Thursday, February 04, 2021

Back to basics - MTU & IP defragmentation

This is just a short blog post as it can be useful for other full-stack (compute/storage/network) infrastructure engineers.

I have just had a call from my customer with the following problem symptom. 

Symptom:

When ESXi (in ROBO)  is connected to vCenter (in Datacenter), TCP/IP communication overloads 60 Mbps network link. In such a scenario, huge packet retransmit is observed. IP packets are defragmented and packet retransmission is observed.

Design drawing:

Hypothesis:

MTU Defragmentation is happening in the physical network and MTU is lower than 1280 Bytes.

Planned test:

Find the smallest MTU in the end-2-end network path between ESXi and vCenter

vmkping -s 1472 -d VCENTER-IP

Decrease -s parameter value until the ping is successful. This is the way how to find the smallest MTU in the IP network path. 

Back to basics

IP fragmentation is an Internet Protocol (IP) process that breaks packets into smaller pieces (fragments), so that the resulting pieces can pass through a link with a smaller maximum transmission unit (MTU) than the original packet size. The fragments are reassembled by the receiving host. [source]

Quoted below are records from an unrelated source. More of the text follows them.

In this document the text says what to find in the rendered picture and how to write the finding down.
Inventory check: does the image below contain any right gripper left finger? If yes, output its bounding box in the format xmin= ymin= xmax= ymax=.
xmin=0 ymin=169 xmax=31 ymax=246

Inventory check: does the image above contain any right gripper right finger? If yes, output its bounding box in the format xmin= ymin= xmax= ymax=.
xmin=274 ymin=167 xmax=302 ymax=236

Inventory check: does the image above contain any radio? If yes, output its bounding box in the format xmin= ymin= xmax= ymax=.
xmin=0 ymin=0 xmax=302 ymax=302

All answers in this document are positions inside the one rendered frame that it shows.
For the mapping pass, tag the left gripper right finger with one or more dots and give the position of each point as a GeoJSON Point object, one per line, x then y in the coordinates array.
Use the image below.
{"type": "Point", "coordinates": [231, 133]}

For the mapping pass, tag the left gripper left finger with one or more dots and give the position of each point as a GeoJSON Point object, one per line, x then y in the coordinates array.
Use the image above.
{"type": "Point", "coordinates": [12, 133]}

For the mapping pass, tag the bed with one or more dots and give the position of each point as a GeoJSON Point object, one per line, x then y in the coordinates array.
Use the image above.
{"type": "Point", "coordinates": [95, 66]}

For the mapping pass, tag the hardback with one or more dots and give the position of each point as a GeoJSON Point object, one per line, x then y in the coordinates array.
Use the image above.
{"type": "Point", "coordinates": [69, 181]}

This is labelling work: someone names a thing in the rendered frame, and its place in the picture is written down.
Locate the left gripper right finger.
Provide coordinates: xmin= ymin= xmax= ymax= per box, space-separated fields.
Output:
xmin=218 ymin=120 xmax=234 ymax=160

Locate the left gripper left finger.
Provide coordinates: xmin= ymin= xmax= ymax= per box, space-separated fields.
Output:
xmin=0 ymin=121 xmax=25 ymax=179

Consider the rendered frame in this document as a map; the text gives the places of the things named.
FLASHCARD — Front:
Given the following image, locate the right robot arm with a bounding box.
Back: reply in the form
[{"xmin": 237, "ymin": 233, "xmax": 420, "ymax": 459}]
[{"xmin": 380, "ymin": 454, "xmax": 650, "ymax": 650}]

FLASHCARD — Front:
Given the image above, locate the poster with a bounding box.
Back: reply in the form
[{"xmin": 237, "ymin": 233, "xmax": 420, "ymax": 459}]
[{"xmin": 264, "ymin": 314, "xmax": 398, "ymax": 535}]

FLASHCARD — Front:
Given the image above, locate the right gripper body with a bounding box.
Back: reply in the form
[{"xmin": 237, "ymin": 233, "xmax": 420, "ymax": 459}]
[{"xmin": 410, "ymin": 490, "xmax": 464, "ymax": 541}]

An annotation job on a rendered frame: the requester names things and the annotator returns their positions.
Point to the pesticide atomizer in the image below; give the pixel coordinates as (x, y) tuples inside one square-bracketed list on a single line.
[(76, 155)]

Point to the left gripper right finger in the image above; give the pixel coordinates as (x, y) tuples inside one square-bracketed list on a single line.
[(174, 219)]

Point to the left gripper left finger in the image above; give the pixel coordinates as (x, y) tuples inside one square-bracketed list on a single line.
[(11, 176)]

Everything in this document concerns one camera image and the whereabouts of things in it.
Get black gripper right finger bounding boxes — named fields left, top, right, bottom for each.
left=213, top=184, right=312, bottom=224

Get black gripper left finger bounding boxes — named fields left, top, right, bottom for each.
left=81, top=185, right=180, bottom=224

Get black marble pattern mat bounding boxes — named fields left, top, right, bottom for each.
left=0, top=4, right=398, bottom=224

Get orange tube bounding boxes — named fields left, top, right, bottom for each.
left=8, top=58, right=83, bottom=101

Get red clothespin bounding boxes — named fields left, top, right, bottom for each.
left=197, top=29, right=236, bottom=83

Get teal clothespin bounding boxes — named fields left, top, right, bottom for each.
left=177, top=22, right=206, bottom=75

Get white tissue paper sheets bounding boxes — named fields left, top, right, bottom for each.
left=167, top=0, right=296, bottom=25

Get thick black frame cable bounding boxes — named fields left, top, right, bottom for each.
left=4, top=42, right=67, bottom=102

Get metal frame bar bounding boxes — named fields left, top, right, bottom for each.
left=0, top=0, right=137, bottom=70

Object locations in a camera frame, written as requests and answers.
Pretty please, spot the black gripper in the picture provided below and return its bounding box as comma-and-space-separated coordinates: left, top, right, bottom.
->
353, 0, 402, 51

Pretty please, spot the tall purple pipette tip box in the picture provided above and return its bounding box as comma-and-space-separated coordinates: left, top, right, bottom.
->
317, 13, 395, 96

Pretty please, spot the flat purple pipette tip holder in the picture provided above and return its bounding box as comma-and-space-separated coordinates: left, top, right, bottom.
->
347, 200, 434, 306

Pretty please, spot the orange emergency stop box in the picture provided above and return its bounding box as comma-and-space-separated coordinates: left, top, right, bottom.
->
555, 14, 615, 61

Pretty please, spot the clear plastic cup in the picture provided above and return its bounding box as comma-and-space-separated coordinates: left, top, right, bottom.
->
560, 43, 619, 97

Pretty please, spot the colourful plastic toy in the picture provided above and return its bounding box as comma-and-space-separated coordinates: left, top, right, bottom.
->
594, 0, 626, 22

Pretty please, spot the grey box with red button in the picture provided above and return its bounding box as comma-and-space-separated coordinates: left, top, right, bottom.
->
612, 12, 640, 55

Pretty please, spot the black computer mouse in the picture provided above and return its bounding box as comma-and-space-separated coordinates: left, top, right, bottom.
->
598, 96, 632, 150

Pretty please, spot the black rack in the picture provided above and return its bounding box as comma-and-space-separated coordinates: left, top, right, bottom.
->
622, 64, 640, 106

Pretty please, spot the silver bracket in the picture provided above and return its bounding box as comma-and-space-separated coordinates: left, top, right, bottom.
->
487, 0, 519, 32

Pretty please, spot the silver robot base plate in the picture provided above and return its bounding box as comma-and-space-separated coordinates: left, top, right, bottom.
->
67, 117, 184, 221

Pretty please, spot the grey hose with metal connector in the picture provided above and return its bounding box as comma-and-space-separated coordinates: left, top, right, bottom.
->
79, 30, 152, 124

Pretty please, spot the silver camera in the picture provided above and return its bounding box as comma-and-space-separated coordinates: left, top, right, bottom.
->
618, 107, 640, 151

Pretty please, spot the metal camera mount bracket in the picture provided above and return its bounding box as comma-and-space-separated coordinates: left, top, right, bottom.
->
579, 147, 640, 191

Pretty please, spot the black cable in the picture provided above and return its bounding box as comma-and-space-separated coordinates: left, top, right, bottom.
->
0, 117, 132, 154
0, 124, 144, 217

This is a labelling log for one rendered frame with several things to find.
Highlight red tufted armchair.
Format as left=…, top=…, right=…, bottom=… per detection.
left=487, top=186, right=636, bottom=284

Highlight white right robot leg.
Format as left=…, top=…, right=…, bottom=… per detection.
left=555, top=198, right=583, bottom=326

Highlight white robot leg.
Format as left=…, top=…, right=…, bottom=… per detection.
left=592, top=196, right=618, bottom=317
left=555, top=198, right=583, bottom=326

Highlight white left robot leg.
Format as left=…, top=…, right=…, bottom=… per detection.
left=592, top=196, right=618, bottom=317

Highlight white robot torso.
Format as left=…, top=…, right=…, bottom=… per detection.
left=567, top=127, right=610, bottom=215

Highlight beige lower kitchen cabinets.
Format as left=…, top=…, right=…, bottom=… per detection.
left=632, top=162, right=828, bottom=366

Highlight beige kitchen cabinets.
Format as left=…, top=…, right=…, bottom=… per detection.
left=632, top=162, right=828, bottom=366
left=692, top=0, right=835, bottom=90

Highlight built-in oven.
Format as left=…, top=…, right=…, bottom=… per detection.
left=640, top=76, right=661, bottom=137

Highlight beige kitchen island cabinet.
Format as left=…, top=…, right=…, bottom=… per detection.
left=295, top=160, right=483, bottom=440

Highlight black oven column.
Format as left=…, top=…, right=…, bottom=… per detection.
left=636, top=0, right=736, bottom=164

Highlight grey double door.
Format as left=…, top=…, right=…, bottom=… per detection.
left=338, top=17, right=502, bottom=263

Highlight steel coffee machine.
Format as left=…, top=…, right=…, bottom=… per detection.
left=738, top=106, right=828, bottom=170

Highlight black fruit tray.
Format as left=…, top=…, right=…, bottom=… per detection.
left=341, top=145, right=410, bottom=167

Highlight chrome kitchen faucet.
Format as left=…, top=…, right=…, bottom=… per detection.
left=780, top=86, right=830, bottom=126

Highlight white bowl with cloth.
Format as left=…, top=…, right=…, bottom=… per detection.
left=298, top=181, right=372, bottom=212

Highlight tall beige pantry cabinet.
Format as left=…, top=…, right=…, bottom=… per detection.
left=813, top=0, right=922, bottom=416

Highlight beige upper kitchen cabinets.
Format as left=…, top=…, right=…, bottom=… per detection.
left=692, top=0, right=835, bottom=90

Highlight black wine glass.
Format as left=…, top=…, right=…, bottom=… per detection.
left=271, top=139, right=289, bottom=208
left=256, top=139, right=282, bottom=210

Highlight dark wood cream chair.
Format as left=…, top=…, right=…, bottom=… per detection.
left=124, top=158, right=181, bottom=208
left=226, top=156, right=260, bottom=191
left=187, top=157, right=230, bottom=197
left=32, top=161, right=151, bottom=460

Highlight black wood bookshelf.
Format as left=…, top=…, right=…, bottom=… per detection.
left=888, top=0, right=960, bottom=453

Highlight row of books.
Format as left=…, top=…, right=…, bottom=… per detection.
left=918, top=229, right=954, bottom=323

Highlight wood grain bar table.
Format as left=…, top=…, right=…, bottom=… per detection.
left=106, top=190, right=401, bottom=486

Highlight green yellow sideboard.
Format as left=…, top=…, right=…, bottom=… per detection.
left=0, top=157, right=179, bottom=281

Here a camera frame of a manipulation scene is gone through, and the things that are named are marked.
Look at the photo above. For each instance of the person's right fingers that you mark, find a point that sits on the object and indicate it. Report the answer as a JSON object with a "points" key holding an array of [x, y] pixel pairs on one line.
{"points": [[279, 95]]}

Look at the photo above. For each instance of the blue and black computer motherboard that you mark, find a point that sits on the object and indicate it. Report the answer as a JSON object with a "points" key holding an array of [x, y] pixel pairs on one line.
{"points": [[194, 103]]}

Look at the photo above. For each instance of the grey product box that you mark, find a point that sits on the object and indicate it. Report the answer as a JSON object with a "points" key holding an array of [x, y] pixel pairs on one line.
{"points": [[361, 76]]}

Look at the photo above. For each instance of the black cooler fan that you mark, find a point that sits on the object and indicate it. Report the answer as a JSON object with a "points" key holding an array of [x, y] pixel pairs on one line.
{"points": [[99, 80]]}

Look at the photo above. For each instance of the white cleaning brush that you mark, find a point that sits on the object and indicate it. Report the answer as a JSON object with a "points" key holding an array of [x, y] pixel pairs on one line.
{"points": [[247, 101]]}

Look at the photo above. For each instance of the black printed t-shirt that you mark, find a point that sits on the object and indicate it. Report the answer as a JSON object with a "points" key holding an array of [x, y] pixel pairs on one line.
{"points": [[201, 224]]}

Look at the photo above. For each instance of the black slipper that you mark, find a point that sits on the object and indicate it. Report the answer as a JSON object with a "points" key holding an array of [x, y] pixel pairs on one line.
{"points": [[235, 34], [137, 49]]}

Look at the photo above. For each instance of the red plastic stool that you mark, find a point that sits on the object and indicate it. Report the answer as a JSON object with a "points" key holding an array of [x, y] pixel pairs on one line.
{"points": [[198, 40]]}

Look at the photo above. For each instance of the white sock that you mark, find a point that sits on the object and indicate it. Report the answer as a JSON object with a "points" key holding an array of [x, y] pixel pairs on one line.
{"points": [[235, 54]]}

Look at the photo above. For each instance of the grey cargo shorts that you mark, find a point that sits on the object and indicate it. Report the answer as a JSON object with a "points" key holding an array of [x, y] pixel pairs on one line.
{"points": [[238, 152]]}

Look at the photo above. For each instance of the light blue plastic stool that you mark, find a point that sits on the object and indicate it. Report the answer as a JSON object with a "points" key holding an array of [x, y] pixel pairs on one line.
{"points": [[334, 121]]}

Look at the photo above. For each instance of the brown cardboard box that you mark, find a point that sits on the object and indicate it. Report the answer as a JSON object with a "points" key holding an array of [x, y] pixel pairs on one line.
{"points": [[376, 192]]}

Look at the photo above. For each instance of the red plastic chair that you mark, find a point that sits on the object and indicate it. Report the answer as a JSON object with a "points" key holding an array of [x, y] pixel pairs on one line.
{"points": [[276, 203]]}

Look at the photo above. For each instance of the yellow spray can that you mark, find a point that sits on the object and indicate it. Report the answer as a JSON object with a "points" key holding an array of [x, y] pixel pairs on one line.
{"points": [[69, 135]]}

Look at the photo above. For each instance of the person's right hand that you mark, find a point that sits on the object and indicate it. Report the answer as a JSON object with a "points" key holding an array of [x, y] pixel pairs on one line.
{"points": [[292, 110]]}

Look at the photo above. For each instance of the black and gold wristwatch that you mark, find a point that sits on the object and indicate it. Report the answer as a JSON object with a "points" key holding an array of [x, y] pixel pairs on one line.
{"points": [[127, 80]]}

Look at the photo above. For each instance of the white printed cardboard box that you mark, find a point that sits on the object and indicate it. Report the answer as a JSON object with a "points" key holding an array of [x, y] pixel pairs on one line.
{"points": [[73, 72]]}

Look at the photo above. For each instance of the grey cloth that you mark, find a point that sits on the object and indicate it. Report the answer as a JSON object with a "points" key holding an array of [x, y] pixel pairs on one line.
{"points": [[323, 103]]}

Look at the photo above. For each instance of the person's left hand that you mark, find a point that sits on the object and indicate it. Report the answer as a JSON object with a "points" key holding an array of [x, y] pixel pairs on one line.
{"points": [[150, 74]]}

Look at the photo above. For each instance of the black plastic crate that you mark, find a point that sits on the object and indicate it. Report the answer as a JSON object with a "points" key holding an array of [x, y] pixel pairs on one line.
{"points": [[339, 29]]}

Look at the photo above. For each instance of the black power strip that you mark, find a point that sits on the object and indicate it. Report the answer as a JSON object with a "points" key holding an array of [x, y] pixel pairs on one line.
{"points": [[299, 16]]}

The vmkping command has some parameters you should know and use in this case:

-s to set the payload size

Syntax:vmkping -s size IP-address

With the parameter -s you can define the size of the ICMP payload. If you have defined an MTU size from eg. 1500 bytes and use this size in your vmkping command, you may get a “Message too long” error. This happens because ICMP needs 8 bytes for its ICMP header and 20 bytes for IP header:

The size you need to use in your command will be:

1500 (MTU size) – 8 (ICMP header) – 20 (IP header) = 1472 bytes for ICMP payload

-d to disable IP fragmentation

Syntax:vmkping -d IP-address

Use the command “vmkping -s 1472 IP-address” to test your end-2-end network path.

Decrease -s parameter until the ping is successful.